La rivolta culturale
dei beni comuni.
DeriveApprodi |
Giuseppe Allegri-Roberto Ciccarelli
Occupato il 14 giugno 2011 dopo la cancellazione dell'Ente Teatrale Italiano (Eti) e per evitare che il comune di Roma emanasse un bando che lo avrebbe consegnato alla gestione dei privati,
il teatro Valle è il modello a partire dal quale possiamo immaginare la fondazione di una nuova repubblica.

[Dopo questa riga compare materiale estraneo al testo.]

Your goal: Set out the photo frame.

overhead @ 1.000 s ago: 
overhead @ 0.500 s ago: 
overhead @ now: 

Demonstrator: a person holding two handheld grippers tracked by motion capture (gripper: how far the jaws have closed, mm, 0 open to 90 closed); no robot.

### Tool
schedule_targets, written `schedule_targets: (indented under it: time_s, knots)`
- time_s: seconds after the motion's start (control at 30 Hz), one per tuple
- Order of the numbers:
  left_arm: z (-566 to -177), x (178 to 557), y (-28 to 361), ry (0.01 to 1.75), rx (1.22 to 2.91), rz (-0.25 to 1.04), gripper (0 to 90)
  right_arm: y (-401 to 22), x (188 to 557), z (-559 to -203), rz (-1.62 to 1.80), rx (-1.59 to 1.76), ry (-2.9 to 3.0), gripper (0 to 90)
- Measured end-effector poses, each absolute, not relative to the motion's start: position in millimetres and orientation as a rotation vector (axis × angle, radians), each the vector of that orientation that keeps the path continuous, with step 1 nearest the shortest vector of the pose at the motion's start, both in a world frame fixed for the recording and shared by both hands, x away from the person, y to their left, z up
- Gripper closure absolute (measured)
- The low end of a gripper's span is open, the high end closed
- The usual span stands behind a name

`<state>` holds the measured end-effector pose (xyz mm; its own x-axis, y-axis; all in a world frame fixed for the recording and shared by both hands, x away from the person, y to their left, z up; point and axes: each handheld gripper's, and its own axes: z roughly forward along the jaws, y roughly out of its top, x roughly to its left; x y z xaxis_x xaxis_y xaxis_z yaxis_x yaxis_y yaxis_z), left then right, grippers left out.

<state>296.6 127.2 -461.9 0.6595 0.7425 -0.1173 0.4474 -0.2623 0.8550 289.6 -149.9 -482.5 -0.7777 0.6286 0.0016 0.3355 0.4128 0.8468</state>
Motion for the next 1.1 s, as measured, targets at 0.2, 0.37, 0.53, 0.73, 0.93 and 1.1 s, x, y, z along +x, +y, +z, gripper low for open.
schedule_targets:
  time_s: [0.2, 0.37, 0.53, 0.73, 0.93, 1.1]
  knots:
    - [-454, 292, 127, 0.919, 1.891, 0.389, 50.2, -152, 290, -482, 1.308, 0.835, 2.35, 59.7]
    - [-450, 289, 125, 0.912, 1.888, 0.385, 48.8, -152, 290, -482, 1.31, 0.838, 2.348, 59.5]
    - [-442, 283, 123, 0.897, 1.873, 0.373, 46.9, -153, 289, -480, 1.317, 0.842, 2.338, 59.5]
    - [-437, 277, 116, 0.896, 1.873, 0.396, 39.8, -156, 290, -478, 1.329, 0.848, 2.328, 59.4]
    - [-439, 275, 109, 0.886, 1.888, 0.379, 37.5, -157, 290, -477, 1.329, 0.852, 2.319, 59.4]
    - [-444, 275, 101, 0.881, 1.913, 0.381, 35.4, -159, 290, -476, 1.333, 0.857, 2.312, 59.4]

Le attrici, e gli attori, sono le incarnazioni dell'attivismo politico cinico. Nella vita sociale, e non solo sul palcoscenico, interpretano quella vita esemplare che abbaia per avvertire la città dell'imminenza di un pericolo e mostrano davanti ai suoi occhi la possibilità di un'altra società. Questa simulazione permanente e combattiva di un mondo giusto, in una società che non lo è affatto, ha restituito al mestiere di attore la sua vocazione autentica, del resto riconosciuta inizialmente dalla rivoluzione francese, come anche da quella sovietica, in cui il teatro non fu solo uno strumento di propaganda, ma un eccezionale strumento per toccare il futuro che viene.
Nelle memorie dell'attrice e regista lituana Asja Lacis, fondatrice del teatro proletario dei bambini e protagonista del teatro politico in Germania e in Unione Sovietica negli anni Venti e Trenta, viene scolpita l'immagine di un teatro che non ha bisogno di prime sensazionali, né di registi condottieri che combattono sulla scena brillanti battaglie con i loro fantasmi, o di attori con posture rutilanti#. Quello che vuole cambiare il teatro rivoluzionario non è lo stile scenico, ma il mondo. È questa tensione tra teatro e politica che abbiamo visto riemergere al Valle dove a tratti, a lampi, si è manifestato il desiderio di creare infiniti mondi. Non solo sul palcoscenico, ma nella vita.
Dal teatro politico al desiderio di un'esistenza politica. Per comprendere questo passaggio, che è riuscito in un anno a smuovere le insospettabili risorse dell'affettività collettiva e un insperato desiderio di felicità pubblica in migliaia di persone, ragioniamo sulla superiorità dell'atto performante dell'attore rispetto alla disciplina verbale, triste e sacrificale, del militante politico o del politico di professione. L'attore crea un concetto e fa toccare le potenzialità della vita che sono più reali del mondo in cui viviamo. Per fare questo egli non si presenta come “professionista”, ma mette all'opera il suo saper fare, la sua tecnica, la sua esperienza per estraniarsi dal ruolo che la società gli ha assegnato e dimostrare la realtà di qualcosa che ancora non è attuale, la verità del mondo che viene. Come Diogene, anche qui la spoliazione degli attributi del galateo del professionista o dello status, l'esibizione di questa povertà, non corrisponde alla mendicità o alla depressione, ma al contrario all'espressione delle infinite potenzialità della vita.